▶ _How to complete this task_
Below are entries. Reproduce exactly the lines between the line holding "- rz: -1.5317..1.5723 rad" and the line holding "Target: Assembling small", inclusive, and only those.

▶ _Supplied data_
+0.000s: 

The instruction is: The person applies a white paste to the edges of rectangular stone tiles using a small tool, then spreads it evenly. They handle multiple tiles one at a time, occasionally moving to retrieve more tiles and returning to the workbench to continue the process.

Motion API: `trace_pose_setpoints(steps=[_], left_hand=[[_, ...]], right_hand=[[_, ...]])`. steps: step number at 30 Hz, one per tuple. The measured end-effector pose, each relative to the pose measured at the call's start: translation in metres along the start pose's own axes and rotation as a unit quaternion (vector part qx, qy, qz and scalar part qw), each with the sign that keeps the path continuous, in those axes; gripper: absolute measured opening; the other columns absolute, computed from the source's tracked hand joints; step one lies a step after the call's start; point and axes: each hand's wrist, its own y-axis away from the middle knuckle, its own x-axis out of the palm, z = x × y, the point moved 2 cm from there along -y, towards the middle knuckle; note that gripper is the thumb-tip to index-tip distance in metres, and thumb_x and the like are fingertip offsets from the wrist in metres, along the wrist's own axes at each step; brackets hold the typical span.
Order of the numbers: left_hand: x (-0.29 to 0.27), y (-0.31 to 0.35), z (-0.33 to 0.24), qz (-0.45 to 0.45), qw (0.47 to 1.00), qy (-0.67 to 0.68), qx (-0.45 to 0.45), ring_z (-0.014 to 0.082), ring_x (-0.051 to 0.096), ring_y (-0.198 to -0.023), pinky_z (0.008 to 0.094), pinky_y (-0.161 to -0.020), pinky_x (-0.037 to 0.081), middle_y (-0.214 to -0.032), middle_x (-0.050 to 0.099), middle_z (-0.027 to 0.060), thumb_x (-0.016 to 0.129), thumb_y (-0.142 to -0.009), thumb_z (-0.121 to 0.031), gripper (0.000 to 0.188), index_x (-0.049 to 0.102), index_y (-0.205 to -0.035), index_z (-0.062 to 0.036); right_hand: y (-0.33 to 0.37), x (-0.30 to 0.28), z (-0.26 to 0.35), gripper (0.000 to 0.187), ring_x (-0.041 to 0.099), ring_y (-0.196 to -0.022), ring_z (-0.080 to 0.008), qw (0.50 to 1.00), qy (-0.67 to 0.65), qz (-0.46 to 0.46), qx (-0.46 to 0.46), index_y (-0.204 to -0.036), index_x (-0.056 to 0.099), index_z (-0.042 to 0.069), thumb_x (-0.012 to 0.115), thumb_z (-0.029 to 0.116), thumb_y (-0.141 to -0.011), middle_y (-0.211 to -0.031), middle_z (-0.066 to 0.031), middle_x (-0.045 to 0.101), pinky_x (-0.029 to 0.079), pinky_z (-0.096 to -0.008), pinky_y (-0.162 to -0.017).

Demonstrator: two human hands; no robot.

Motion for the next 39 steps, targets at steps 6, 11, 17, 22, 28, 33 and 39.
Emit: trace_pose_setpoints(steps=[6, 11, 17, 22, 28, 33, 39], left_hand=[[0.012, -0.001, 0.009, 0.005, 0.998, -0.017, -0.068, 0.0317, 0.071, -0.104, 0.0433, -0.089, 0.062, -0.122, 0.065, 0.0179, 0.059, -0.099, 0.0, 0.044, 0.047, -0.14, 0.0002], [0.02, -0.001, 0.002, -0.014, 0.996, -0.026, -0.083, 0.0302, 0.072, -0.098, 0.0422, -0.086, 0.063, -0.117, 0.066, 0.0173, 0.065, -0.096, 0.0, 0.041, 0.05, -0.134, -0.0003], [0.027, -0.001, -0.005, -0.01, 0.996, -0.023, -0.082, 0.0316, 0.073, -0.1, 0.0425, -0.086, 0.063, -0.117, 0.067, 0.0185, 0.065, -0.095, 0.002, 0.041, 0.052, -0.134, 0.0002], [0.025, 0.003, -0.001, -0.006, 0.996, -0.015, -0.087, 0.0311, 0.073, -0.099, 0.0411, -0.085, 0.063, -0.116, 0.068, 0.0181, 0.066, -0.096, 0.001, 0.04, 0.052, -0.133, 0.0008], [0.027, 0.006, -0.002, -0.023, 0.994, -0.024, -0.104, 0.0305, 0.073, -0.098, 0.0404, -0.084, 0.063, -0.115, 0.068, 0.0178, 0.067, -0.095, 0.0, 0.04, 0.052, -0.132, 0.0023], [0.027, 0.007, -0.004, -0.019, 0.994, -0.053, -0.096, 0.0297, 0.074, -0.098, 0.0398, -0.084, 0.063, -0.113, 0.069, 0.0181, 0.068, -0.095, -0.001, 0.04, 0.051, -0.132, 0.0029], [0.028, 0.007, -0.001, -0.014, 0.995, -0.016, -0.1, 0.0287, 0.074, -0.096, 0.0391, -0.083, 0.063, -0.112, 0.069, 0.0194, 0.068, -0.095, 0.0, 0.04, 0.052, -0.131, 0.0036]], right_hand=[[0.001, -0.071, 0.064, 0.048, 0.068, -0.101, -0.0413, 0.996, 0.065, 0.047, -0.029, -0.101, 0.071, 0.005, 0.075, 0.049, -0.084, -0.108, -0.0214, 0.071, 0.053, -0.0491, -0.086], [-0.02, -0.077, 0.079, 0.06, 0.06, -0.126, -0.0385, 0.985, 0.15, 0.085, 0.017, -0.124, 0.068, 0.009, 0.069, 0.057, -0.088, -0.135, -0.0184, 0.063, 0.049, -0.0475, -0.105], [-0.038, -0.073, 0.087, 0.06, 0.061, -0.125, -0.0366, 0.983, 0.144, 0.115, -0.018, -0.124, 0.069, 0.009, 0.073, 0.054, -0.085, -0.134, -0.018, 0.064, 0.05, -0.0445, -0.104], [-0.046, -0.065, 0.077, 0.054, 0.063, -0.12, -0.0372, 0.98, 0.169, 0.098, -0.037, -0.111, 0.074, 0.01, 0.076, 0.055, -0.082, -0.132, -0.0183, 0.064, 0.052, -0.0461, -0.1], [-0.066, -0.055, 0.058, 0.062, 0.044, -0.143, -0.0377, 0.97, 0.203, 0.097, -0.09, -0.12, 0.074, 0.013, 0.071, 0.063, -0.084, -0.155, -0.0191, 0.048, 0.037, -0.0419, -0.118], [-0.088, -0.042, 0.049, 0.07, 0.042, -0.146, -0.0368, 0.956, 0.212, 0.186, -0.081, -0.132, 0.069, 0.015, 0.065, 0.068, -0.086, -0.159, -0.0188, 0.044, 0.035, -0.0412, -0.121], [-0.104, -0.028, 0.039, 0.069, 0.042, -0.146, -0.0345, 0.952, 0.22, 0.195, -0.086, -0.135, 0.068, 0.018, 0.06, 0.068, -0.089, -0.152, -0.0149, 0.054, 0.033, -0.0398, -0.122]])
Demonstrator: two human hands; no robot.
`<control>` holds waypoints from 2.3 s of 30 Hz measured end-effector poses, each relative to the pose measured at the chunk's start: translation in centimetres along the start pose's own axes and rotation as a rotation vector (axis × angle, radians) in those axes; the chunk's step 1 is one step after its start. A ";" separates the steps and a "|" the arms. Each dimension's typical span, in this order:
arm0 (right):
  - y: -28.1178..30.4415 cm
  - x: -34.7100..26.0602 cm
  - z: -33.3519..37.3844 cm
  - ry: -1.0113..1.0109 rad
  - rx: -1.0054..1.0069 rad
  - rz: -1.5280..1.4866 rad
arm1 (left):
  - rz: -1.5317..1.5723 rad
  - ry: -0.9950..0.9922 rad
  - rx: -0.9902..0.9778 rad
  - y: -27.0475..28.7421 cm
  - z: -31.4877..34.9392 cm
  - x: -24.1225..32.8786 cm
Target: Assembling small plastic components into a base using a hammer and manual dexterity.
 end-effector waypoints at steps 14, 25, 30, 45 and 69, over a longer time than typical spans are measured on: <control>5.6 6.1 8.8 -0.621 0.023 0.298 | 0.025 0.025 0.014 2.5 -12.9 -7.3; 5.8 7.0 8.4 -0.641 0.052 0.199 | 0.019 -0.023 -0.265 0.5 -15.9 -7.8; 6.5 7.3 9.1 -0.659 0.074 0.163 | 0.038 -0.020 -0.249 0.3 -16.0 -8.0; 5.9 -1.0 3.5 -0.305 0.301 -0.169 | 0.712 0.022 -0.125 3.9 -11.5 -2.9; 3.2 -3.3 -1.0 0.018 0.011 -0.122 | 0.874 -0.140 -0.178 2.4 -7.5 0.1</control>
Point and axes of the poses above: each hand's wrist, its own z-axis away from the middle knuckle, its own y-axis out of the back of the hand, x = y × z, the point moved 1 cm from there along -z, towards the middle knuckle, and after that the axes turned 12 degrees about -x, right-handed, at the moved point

▶ _Task result_
  - rz: -1.5317..1.5723 rad
  - ry: -0.9950..0.9922 rad
  - rx: -0.9902..0.9778 rad
  - y: -27.0475..28.7421 cm
  - z: -31.4877..34.9392 cm
  - x: -24.1225..32.8786 cm
Target: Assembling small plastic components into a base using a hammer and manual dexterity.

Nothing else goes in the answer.